Aim of the exercise
The lines below are to be quoted exactly, from the first through the one that contains "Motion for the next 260".

(Dataset excerpts)

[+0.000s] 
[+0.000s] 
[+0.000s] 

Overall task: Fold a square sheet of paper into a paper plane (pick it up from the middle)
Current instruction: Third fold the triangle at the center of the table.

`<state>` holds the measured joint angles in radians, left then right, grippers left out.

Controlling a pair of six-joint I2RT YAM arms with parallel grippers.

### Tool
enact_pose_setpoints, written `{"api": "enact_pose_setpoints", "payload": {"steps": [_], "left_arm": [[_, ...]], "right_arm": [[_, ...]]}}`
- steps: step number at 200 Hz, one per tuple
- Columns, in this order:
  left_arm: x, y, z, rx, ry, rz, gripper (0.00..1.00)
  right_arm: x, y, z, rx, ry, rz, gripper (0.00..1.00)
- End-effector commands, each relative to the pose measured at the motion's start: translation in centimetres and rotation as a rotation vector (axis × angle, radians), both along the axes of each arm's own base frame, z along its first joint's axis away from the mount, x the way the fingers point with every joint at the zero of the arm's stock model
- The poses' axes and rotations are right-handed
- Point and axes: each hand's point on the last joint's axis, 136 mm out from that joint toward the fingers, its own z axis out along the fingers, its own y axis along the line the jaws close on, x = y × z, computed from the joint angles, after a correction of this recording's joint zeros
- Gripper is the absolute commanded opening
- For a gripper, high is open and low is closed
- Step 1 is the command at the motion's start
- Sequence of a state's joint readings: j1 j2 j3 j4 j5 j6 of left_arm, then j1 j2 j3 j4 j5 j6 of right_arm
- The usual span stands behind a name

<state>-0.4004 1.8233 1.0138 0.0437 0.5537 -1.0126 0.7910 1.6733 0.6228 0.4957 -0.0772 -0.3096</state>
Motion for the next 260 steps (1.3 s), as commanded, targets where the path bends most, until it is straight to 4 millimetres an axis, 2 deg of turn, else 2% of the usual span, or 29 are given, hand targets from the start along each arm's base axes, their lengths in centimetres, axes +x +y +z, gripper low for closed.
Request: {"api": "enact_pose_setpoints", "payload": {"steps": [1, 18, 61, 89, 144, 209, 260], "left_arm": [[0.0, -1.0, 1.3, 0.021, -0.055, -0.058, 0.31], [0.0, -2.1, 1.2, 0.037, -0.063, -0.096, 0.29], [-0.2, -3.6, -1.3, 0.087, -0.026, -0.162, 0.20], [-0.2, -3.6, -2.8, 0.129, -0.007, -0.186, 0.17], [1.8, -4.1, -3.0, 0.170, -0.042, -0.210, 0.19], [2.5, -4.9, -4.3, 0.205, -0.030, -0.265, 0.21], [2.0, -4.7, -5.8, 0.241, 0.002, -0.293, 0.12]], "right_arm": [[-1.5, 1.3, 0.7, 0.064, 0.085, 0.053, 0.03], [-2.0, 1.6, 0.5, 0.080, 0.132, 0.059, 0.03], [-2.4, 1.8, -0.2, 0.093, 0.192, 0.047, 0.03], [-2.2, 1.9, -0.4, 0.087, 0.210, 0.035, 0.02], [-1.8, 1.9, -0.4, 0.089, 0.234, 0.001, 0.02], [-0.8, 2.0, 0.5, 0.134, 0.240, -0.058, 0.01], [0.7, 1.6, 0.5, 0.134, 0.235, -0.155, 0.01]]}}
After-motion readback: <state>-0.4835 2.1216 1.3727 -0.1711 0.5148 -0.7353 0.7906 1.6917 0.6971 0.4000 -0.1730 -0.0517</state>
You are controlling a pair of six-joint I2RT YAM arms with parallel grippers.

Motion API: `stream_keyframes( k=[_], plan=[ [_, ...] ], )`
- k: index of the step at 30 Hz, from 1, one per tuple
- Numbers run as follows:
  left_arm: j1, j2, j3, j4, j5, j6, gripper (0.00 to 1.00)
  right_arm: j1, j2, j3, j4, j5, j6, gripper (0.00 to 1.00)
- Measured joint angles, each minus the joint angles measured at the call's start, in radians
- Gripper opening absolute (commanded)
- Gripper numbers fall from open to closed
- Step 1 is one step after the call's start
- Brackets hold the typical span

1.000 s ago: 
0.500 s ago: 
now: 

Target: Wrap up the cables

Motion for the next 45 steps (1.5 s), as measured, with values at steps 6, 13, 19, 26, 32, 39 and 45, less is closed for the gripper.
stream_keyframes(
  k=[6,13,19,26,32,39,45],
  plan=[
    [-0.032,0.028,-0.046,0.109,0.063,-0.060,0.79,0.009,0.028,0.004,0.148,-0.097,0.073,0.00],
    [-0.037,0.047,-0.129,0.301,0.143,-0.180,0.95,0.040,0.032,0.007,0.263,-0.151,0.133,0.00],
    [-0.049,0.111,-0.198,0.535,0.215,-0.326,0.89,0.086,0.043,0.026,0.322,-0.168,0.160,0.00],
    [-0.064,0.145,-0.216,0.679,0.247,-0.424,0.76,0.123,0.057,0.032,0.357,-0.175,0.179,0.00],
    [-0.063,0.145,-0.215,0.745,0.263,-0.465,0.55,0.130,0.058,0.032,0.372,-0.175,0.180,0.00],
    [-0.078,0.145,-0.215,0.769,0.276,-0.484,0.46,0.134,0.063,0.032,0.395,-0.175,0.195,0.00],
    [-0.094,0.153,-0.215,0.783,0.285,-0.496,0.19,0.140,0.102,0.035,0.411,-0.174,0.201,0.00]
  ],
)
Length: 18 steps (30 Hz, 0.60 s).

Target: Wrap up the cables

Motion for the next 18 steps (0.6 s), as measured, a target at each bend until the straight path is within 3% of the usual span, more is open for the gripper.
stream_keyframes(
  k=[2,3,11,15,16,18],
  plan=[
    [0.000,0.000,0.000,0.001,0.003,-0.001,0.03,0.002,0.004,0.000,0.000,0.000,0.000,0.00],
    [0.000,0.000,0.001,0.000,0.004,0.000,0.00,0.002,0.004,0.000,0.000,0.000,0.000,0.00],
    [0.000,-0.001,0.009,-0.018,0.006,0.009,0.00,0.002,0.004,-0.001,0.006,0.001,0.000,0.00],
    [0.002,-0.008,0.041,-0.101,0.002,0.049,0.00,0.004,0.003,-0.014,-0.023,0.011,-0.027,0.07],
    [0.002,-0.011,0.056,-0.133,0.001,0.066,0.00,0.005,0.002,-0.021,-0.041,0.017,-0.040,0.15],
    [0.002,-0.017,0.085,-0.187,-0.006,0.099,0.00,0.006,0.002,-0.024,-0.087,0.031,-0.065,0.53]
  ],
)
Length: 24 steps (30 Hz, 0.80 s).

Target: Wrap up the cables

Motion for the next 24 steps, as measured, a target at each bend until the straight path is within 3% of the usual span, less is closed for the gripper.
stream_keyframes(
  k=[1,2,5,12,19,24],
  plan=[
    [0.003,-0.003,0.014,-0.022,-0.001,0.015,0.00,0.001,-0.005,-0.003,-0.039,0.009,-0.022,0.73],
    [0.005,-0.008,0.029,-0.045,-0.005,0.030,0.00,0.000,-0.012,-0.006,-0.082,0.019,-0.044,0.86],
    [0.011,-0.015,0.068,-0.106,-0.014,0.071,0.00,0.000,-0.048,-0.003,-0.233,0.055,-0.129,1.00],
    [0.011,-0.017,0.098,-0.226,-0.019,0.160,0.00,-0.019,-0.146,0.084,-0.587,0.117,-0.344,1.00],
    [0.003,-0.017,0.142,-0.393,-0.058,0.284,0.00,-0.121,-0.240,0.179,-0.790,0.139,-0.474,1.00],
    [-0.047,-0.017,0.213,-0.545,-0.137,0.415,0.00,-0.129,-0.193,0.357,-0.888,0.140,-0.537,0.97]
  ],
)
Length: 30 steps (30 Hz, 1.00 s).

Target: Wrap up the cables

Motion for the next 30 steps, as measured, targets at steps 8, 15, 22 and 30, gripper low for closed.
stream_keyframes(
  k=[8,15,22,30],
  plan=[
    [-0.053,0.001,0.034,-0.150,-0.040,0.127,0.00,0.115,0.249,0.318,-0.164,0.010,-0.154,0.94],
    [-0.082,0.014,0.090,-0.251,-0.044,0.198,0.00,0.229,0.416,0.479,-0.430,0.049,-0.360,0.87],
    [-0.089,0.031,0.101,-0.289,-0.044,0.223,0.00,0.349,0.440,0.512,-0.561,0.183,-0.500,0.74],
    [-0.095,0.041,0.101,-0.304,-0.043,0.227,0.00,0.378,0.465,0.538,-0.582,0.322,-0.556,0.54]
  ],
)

Finished task
[+0.000s] 
[+0.000s] 
[+0.000s] 

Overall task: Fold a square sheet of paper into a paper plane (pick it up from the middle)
Current instruction: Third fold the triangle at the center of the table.

`<state>` holds the measured joint angles in radians, left then right, grippers left out.

Controlling a pair of six-joint I2RT YAM arms with parallel grippers.

### Tool
enact_pose_setpoints, written `{"api": "enact_pose_setpoints", "payload": {"steps": [_], "left_arm": [[_, ...]], "right_arm": [[_, ...]]}}`
- steps: step number at 200 Hz, one per tuple
- Columns, in this order:
  left_arm: x, y, z, rx, ry, rz, gripper (0.00..1.00)
  right_arm: x, y, z, rx, ry, rz, gripper (0.00..1.00)
- End-effector commands, each relative to the pose measured at the motion's start: translation in centimetres and rotation as a rotation vector (axis × angle, radians), both along the axes of each arm's own base frame, z along its first joint's axis away from the mount, x the way the fingers point with every joint at the zero of the arm's stock model
- The poses' axes and rotations are right-handed
- Point and axes: each hand's point on the last joint's axis, 136 mm out from that joint toward the fingers, its own z axis out along the fingers, its own y axis along the line the jaws close on, x = y × z, computed from the joint angles, after a correction of this recording's joint zeros
- Gripper is the absolute commanded opening
- For a gripper, high is open and low is closed
- Step 1 is the command at the motion's start
- Sequence of a state's joint readings: j1 j2 j3 j4 j5 j6 of left_arm, then j1 j2 j3 j4 j5 j6 of right_arm
- The usual span stands behind a name

<state>-0.4004 1.8233 1.0138 0.0437 0.5537 -1.0126 0.7910 1.6733 0.6228 0.4957 -0.0772 -0.3096</state>
Motion for the next 260 steps (1.3 s), as commanded, targets where the path bends most, until it is straight to 4 millimetres an axis, 2 deg of turn, else 2% of the usual span, or 29 are given, hand targets from the start along each arm's base axes, their lengths in centimetres, axes +x +y +z, gripper low for closed.

Nothing else remains to be done in this exercise.